Prompt · Manager of Sales
Develop Dynamic Pricing Strategies
Use this when you need to analyze customer data and market trends to set optimal prices that maximize revenue and sales.
How to use it
- Copy the prompt and paste it into ChatGPT, Claude, Gemini or any other AI.
- Replace every {{placeholder}} with your own details, or let the AI ask you for them.
- Use the follow-ups below to go deeper.
Prompt
Role You are a pricing strategist who uses data analysis to recommend dynamic pricing models that balance competitiveness, customer value, and revenue goals.
Context you provide
- {{product_or_service}}: The item to be priced.
- {{market_data}}: Competitor pricing, customer preferences, and historical sales data.
- {{pricing_objectives}}: Goals such as market share, profit margin, or customer acquisition.
Instructions
- Ask for the product/service, market data, and pricing objectives if not provided.
- Analyze the data to identify pricing patterns, price elasticity, and competitive positioning.
- Recommend dynamic pricing strategies, such as time-based, segment-based, or demand-based pricing.
- Provide a framework for implementing the strategy, including how to adjust prices over time.
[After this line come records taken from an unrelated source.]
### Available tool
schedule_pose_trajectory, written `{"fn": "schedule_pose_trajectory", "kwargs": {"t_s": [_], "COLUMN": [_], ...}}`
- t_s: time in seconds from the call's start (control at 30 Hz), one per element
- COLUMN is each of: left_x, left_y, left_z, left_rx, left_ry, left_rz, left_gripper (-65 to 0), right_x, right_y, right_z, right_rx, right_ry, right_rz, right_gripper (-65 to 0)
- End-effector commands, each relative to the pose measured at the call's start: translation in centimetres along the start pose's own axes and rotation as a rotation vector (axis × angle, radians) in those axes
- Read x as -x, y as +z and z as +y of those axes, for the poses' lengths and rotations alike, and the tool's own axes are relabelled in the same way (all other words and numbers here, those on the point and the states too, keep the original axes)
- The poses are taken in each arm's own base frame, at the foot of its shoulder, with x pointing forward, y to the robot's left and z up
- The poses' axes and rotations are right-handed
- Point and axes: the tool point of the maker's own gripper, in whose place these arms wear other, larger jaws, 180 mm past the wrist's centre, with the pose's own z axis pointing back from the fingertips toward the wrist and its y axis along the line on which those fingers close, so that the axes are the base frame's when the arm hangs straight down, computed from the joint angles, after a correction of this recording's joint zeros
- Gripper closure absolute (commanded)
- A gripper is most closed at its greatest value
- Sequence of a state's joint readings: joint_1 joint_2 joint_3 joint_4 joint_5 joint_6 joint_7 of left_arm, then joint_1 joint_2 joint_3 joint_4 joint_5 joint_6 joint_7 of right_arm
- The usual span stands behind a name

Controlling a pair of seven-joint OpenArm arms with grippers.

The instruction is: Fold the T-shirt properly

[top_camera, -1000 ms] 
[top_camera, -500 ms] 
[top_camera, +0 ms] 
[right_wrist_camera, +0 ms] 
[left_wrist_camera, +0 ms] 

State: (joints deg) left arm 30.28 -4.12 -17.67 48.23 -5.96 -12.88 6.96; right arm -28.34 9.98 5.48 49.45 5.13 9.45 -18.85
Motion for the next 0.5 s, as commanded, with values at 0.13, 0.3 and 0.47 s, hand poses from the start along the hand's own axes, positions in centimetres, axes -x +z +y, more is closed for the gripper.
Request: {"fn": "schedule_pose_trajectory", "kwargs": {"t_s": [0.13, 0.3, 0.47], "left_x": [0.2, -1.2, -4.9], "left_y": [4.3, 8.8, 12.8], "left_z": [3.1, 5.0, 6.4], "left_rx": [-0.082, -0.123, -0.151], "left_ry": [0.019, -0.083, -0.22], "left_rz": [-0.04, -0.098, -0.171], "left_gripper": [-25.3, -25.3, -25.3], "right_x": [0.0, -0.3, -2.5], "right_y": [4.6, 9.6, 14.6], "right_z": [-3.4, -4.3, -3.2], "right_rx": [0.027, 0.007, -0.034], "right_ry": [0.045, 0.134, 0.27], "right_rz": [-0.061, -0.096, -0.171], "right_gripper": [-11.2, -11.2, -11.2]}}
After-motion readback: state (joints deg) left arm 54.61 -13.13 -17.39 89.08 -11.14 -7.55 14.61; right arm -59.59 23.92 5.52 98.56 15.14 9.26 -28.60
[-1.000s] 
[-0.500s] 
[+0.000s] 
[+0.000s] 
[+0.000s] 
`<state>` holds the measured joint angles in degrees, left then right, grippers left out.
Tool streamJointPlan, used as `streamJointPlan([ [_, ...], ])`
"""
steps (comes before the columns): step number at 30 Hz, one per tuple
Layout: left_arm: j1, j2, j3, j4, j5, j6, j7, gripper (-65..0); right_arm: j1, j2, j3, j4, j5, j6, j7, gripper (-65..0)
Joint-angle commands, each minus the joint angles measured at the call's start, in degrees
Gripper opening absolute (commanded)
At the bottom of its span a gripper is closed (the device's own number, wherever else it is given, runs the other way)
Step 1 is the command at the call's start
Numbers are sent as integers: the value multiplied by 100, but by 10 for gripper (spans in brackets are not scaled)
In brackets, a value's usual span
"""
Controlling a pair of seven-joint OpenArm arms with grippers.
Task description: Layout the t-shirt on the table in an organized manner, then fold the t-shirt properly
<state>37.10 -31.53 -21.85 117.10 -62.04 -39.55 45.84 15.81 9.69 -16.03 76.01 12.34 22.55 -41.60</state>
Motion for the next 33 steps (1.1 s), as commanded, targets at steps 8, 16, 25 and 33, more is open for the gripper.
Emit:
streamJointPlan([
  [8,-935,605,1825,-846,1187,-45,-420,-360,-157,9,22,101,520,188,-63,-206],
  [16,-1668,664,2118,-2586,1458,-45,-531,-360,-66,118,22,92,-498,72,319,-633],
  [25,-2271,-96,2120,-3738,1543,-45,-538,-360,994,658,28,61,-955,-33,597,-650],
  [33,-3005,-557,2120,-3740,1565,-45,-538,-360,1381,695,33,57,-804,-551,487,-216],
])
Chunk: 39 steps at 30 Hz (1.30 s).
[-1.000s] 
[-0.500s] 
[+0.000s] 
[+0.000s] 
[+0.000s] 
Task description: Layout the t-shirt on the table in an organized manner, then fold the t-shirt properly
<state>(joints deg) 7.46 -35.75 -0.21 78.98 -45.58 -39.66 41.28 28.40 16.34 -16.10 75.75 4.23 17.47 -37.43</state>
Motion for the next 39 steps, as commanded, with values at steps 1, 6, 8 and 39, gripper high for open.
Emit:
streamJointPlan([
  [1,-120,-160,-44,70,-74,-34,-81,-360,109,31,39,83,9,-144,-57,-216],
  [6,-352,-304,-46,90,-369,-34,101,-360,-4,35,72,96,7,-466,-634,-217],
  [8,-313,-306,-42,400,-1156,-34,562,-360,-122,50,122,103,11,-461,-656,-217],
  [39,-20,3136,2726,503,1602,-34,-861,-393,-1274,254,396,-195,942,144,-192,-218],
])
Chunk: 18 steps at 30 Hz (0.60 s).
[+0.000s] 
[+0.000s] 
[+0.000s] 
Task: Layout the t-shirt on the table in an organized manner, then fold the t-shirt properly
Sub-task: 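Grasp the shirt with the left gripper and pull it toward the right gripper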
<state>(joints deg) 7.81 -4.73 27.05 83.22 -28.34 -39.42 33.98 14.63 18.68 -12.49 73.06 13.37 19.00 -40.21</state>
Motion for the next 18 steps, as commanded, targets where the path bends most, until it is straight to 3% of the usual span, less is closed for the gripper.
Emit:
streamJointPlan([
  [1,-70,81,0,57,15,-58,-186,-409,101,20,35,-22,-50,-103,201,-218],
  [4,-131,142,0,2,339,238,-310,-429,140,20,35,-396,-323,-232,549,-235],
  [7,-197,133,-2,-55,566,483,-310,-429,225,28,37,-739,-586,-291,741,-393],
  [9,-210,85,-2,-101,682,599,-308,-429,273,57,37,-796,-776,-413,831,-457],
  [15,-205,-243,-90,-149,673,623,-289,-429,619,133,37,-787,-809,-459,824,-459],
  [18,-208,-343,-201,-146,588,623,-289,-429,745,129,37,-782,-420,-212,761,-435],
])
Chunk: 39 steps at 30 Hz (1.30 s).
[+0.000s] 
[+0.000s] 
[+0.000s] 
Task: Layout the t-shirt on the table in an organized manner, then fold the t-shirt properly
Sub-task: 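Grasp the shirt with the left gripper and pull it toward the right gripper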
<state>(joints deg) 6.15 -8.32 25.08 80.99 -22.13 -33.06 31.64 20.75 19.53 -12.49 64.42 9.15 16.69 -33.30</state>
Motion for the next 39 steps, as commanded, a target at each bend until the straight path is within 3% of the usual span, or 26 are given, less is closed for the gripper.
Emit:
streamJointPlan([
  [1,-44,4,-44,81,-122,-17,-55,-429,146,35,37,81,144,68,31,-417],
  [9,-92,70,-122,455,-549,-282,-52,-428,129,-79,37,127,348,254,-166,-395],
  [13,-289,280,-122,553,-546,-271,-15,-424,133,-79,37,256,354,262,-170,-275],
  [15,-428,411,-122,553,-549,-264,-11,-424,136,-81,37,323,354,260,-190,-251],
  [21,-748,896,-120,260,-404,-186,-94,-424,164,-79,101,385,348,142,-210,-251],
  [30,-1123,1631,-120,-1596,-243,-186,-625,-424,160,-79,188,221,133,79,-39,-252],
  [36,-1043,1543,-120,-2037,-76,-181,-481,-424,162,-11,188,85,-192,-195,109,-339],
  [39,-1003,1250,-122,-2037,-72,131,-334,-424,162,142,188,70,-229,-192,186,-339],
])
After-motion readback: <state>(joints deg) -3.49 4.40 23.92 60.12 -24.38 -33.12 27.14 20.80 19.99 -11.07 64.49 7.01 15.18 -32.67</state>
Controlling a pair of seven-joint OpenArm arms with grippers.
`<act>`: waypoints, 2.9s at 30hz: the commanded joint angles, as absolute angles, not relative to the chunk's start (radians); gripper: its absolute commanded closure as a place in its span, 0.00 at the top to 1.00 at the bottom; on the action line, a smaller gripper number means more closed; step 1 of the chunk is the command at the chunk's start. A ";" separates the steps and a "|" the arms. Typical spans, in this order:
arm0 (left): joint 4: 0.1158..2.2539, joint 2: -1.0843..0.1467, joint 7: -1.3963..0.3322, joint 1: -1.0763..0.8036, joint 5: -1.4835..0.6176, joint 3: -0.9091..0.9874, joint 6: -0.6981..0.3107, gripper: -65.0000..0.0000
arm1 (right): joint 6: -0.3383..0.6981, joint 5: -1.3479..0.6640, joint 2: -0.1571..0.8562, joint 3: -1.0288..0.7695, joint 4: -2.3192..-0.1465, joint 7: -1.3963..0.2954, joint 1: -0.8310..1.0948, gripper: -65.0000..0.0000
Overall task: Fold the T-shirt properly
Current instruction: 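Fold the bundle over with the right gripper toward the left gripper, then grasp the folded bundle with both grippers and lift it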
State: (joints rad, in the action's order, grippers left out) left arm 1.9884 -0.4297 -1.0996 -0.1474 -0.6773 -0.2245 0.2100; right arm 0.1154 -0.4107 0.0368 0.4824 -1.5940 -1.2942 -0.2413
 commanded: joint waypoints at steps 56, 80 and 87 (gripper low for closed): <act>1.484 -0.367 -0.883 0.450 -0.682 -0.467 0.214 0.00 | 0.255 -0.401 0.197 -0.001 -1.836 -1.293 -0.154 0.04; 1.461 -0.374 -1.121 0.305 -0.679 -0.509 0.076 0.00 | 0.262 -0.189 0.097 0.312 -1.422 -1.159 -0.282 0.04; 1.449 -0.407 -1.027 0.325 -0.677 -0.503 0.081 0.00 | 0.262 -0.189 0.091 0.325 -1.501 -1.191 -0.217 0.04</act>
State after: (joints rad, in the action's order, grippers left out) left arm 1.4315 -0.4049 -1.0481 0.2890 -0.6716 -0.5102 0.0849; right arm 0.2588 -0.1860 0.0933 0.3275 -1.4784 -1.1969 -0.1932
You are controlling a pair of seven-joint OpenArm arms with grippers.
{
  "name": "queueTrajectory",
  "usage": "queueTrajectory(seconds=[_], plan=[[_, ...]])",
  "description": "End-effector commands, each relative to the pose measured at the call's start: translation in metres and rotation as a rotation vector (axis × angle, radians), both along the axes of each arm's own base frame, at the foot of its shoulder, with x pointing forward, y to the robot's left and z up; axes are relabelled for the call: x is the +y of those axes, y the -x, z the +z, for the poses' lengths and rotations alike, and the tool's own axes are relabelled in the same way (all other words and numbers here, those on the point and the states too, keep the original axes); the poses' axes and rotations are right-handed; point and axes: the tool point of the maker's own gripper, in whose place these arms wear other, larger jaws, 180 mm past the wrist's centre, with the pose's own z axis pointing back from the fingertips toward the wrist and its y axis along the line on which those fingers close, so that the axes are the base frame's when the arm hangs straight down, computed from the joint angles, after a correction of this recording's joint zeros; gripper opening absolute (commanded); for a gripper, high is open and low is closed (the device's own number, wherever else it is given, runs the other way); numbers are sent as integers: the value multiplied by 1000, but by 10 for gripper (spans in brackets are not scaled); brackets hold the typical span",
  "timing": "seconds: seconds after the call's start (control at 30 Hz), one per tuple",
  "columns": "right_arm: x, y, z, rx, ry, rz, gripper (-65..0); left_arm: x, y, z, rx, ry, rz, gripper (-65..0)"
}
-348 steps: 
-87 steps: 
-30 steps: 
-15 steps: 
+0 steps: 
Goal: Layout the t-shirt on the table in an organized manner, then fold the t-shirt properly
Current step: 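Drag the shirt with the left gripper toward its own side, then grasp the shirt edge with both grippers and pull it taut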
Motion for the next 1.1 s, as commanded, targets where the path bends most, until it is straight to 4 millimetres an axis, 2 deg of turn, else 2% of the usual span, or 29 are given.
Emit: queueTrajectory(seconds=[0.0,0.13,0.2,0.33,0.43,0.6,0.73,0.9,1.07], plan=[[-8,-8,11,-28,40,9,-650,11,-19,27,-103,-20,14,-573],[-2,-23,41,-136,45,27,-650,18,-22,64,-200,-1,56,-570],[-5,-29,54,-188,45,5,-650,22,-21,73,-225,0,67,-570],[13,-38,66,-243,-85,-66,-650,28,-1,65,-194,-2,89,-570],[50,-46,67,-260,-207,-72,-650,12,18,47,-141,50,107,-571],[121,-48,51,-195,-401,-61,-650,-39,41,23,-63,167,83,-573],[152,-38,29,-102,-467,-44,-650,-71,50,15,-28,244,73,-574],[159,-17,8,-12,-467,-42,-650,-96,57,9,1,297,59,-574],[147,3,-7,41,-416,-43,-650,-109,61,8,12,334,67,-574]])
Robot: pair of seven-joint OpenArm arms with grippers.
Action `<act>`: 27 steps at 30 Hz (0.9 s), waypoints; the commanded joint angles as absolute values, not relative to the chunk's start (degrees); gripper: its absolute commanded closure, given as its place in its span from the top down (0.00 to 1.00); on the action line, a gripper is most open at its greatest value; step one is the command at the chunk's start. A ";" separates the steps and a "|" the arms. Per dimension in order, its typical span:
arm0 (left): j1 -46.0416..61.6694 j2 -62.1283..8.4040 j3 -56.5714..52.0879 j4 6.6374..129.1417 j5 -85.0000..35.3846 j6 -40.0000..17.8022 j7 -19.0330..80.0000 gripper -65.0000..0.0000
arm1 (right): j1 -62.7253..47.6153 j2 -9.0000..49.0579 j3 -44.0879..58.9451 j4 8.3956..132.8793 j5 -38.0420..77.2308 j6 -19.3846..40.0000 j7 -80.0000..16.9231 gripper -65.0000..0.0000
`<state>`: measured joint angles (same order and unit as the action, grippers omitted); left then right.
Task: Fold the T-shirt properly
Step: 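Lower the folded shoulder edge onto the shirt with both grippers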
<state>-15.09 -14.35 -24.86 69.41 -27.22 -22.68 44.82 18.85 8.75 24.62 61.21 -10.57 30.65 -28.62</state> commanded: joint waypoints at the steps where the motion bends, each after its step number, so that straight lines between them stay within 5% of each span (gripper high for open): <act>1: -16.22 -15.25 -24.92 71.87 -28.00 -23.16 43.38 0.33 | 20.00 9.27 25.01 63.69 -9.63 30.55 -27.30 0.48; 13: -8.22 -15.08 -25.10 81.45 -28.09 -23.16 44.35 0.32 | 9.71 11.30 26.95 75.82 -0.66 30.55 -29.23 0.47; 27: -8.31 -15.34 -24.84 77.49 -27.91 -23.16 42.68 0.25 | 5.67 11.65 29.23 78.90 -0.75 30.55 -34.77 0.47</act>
- Suggest how to communicate price changes to customers to minimize backlash.
Output format A structured recommendation with sections: Analysis Summary, Recommended Strategies, Implementation Plan, and Communication Tips.
Guardrails
- Do not make pricing decisions without data; flag missing data.
- Consider ethical implications and avoid price gouging.
- Keep recommendations aligned with the stated objectives.
Example Product: SaaS subscription, Market data: competitor prices, customer willingness to pay, Objectives: increase market share.
Follow-up prompts
- How can we track the impact of our pricing strategies on sales?
- What data points are critical for dynamic pricing decision-making?
- Can you provide examples of successful dynamic pricing implementations?